Föri is a cable ferry running across the River Aura in Turku, Finland. The ferry was completed in 1903, and it is the oldest vehicle still in daily operation in Finland. Föri is also the only municipally owned ferry in Finland. The name "Föri" is derived either from the Swedish word "färja", or from the English word "ferry".

If the river freezes over and the ice is thicker than 30 cm, the ferry is replaced by an ice bridge.

==History==
Föri was built at the Ab Vulcan in 1903 to suit the needs of the employees at the Barker factory in Turku on the shore of the River Aura. The ferry was originally driven by steam engines fed from a woodfired boiler. In 1955 the steam engines were replaced by diesel engines, the crossing time was 1.5 minutes. The ferry was operated by the City of Turku till 2008, when the operation was outsourced to West Coast Seaservices.

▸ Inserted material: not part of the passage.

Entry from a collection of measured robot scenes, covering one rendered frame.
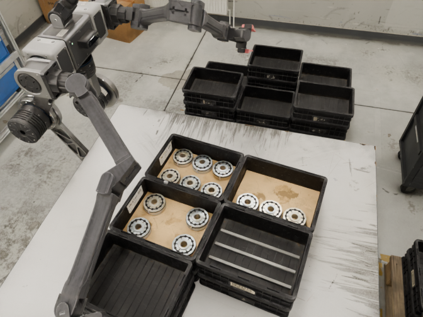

In 2015 city authorities announced that the two diesel engines powering the Föri would be replaced by electric motors. The old engines consumed 7500–8000 litres of fuel each year, with the average speed of ~2 km/h. According to the manufacturer Visedo Oy, the new electric engines should consume around "three kilowatts of electricity per hour[sic] in summer and four in winter". The average speed will remain unchanged and the ferry will still have dual motors for redundancy. Each of the two engines consists of a DC/DC converter to increase the voltage from the batteries, and a permanent magnet motor drive to transform the electrical signal into mechanical energy. Both of the two motors can also be used simultaneously if more power is needed due to e.g. ice conditions. The new system is also eight tonnes lighter than the diesel engines and hydraulic motor it has replaced. This retrofit was done by Mobimar Oy, and it took place in the spring of 2017.